Problem requirements: Pick each line that has "white" out of the records.

Information provided:
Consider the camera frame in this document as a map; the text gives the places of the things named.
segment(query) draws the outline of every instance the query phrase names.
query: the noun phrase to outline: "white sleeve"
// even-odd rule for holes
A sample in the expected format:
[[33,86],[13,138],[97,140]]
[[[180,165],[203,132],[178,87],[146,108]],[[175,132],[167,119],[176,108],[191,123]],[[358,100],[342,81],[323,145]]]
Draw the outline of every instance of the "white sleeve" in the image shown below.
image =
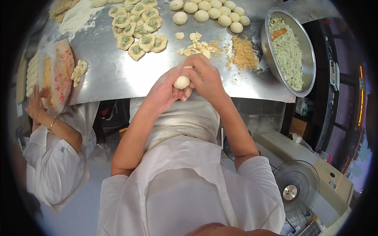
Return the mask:
[[79,183],[85,161],[80,159],[73,147],[61,139],[46,153],[48,160],[43,164],[38,188],[51,204],[61,203]]
[[108,220],[112,221],[121,197],[122,190],[125,186],[128,176],[118,174],[103,180],[100,194],[100,210],[97,221],[97,235],[109,235],[105,229]]
[[268,158],[257,156],[248,159],[239,167],[237,173],[252,180],[262,191],[277,202],[277,207],[261,228],[280,233],[282,226],[285,223],[284,203],[282,202],[281,194]]

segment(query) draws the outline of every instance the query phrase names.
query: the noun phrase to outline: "metal bowl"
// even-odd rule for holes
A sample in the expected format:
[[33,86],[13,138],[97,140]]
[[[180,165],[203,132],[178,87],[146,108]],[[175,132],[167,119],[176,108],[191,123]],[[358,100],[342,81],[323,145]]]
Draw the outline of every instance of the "metal bowl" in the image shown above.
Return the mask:
[[[303,87],[301,91],[295,91],[289,83],[285,80],[284,75],[278,65],[276,55],[273,50],[272,40],[270,39],[269,23],[272,17],[278,17],[285,21],[293,30],[294,35],[298,38],[299,47],[302,50],[302,72],[303,72]],[[316,61],[314,48],[312,47],[310,38],[308,37],[305,29],[299,21],[290,15],[287,11],[273,8],[268,11],[265,18],[265,25],[261,29],[261,47],[265,56],[265,60],[269,65],[273,75],[282,83],[286,88],[297,97],[305,97],[310,92],[315,82],[316,75]]]

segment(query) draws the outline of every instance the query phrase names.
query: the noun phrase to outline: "stainless steel table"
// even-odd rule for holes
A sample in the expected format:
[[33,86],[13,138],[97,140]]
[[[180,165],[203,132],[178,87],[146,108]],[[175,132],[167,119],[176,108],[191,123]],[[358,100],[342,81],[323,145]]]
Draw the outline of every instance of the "stainless steel table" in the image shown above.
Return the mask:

Exercise solution:
query: the noun phrase to outline: "white sleeve"
Draw the outline of every instance of the "white sleeve" in the image shown below.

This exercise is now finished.